INSTRUCTIONS TO FOLLOW:
How many lines in the records below contain the word "lens"? Reply with that number only.

[Source records]
►

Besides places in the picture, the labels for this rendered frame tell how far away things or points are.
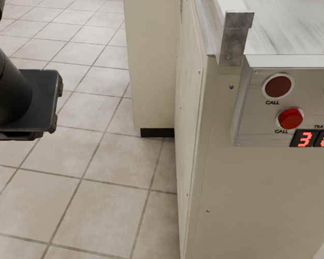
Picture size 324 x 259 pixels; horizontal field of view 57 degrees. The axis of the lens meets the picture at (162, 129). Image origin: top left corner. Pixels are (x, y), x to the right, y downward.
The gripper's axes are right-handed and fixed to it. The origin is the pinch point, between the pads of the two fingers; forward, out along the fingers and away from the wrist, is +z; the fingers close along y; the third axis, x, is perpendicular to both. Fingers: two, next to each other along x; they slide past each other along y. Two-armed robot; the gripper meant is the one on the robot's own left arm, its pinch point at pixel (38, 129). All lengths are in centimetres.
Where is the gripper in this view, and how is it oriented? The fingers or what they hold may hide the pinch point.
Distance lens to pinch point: 40.7
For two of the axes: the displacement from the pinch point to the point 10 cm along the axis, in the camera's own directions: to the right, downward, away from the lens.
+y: -10.0, -0.1, 0.0
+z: -0.1, 3.4, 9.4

◄

ANSWER TO THIS PROBLEM:
3